Annonce d’une nouvelle ère communicationnelle

La superposition des mondes réel et virtuel permet des expériences inédites. Les entreprises réalisent progressivement les nombreuses perspectives de développement qu’offre la réalité augmentée. Les applications se multiplient à tel point que, cette technologie est en passe de conquérir notre quotidien.

Dejan MUNJIN doctorant à l'Université de Genève dans le  domaine de l'internet des objets et titulaire du Master en Systèmes d'information et de communication, orientation technologie.

Selon Wikipédia, l'Internet des objets représente l'extension d'Internet à des choses et à des lieux dans le monde physique. Grâce à la lecture de marqueurs/tag via nos  appareils connectés, cela favorise le développement de la réalité augmentée (RA)

En quoi l'Internet des objets  favorise-t-il le développement d’applications de RA?

Ces technologies nous permettent de créer une passerelle entre les mondes physique et virtuel.

Selon moi, la contribution principale de l'Ido au développement des applications de RA réside dans la disponibilité et la précision des données numériques décrivant les lieux et les objets. Cet apport permet de créer des applications de RA capables d'enrichir virtuellement notre environnement physique mais également de disposer de l'information en temps réel. La deuxième contribution de l’Ido permet aux applications de la RA d’être créées et utilisées à l’échelle mondiale.

Ces dernières années, les applications de la RA se multiplient et concernent de plus en plus de secteurs d’activités : selon vous, qu’est-ce qu’une application RA réussie ?

Selon moi, une application RA réussie nous aide à améliorer nos tâches sans nous distraire dans leur exécution. Par exemple, une application de RA réussie peut renforcer l'immersion lors des visites de musées. Un contre-exemple serait la projection d’informations numériques inadaptées sur le pare-brise d’un véhicule afin de nous assister dans la conduite.

La difficulté d’une application de RA réussie réside dans la définition du contexte, dans le contrôle et dans la présentation de l’information dans monde réel. L'Ido permet de collecter plus de données mais impose aussi l'utilisation des nouvelles techniques pour traiter, agréger, contextualiser et présenter ces données.  

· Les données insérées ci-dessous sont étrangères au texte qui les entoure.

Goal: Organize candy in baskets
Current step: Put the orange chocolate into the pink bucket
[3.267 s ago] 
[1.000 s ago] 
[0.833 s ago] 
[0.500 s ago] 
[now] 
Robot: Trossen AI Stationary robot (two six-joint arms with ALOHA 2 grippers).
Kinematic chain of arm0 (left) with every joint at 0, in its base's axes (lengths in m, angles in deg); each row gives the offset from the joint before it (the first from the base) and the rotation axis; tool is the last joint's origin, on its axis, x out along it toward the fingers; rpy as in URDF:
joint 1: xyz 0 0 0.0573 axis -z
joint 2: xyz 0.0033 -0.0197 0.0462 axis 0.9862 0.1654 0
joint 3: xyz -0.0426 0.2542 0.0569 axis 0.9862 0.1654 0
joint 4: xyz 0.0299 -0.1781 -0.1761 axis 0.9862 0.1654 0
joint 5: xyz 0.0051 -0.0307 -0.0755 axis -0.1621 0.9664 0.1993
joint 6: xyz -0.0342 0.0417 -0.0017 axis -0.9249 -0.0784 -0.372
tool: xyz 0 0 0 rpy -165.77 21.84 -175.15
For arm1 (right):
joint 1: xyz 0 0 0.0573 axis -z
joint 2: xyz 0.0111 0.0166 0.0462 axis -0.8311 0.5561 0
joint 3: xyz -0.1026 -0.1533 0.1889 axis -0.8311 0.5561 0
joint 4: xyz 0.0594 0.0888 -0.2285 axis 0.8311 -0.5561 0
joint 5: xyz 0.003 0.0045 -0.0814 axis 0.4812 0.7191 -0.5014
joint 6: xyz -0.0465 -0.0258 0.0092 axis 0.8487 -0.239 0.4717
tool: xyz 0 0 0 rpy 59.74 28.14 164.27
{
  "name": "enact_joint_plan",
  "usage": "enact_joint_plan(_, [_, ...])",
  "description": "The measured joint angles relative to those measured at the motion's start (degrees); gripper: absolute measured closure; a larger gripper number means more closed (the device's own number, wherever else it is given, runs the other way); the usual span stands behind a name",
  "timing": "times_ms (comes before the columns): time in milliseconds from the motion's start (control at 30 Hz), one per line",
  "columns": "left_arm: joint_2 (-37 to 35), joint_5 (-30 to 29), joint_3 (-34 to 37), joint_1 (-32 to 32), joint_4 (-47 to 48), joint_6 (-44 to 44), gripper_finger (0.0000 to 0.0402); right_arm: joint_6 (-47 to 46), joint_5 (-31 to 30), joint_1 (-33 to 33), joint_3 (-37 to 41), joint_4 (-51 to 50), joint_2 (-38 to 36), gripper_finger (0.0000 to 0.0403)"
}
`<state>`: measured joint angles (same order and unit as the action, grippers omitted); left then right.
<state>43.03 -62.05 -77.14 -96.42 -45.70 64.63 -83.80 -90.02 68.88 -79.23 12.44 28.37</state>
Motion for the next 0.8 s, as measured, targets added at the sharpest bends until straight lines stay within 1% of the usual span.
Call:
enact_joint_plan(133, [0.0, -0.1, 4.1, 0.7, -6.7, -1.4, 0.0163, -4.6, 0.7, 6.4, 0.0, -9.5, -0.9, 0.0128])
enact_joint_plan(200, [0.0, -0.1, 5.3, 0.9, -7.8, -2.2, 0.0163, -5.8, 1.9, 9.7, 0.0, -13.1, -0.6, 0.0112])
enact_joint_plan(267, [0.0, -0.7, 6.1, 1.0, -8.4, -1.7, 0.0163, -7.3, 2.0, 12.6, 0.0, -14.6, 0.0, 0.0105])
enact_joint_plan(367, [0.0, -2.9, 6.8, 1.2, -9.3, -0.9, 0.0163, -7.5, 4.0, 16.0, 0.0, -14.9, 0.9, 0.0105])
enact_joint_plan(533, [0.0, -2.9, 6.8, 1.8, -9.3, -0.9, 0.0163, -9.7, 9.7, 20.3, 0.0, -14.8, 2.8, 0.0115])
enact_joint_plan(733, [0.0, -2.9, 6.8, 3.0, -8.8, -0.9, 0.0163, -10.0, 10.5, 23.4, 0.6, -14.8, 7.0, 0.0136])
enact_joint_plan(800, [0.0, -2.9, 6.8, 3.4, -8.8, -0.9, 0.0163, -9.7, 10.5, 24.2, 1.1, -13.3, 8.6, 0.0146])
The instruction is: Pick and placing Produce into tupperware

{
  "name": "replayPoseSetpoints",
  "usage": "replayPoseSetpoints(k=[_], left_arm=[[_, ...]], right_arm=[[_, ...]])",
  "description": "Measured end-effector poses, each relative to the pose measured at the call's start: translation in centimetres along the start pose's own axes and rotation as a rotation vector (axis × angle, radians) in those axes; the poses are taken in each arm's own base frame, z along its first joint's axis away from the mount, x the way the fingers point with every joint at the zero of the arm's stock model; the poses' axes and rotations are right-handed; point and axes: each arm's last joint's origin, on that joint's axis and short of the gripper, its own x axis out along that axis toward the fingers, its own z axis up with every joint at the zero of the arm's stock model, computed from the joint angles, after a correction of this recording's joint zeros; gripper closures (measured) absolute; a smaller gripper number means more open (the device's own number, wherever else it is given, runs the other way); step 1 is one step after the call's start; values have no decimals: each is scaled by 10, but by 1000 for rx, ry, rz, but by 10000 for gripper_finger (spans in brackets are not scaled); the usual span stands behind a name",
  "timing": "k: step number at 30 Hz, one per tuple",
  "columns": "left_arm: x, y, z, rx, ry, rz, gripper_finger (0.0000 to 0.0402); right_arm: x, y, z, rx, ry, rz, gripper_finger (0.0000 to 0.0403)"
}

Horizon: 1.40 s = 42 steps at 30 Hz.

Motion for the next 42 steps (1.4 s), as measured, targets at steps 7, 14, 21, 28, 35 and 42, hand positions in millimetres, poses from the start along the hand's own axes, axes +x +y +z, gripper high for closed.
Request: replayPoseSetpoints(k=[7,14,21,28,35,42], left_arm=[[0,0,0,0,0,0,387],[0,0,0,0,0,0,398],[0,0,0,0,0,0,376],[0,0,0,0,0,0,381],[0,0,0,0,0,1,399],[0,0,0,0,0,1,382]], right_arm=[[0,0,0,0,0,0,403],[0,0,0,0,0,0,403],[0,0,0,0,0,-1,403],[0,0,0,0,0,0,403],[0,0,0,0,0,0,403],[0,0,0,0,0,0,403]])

Les connaissances en RA des consommateurs et des entreprises sont encore assez limitées. A votre avis, où se situe la principale valeur ajoutée de cette technologie ?

Je dirais que la valeur ajoutée de cette technologie pour l'annonceur et pour le consommateur se situe dans la qualité et la disponibilité instantanée d'informations dans le monde réel. Pour l’annonceur, la RA permet d’optimiser la chaine logistique, de suivre l'utilisation de leurs produits, de fournir de nouveaux services à valeur ajouté, de fidéliser les consommateurs etc. Pour le consommateur, la RA améliore les expériences d'utilisation des produits et services, personnalise l’offre, optimise le temps et facilite les tâches quotidiennes etc.

Si l’on peut qualifier la RA d’évolution technologique, de nombreuses applications semblent pourtant être de simples gadgets. Qu’en pensez-vous?

A ce stade de la commercialisation de la RA, il s'agit souvent de tests. Par conséquent, les primo-utilisateurs sont les passionnés de nouvelles technologies, les geek. A titre d’exemple, l’IPhone, avant de conquérir le monde, semblait n’être qu’un gadget, mais s’est finalement imposé comme un outil technologique fort utile.

Je pense que les gadgets sont annonceurs de changement. Il faut encore un peu de temps pour identifier les meilleurs usages de la RA.

Avez-vous connaissance d’une application de RA qui a significativement impacté les retombées commerciales d’une entreprise?

La RA n’apporte pas encore un "killer business model" aux entreprises. Les retombées commerciales  sont difficiles à mesurer. Néanmoins, nous savons que cette technologie améliore les processus de travail et les pratiques commerciales. Dès qu'elle sera suffisamment répandue, je crois fortement qu’elle ouvrira de nouvelles opportunités commerciales.

Aujourd’hui, grâce aux Smartphones, la distance qui nous sépare d’internet est longue comme le bras. Demain, grâce à la commercialisation des Google Glass, cette distance va encore diminuer. Notre société est-elle prête à mêler monde numérique et monde réel sans interruption ?

Notre société est prête à mêler monde numérique et monde réel en continu. Cependant, un accent particulier doit être porté sur la personnalisation de l'information numérique. Les applications de l'Ido et de RA doivent obéir à des critères personnalisables de sélection de flux d'information pertinente.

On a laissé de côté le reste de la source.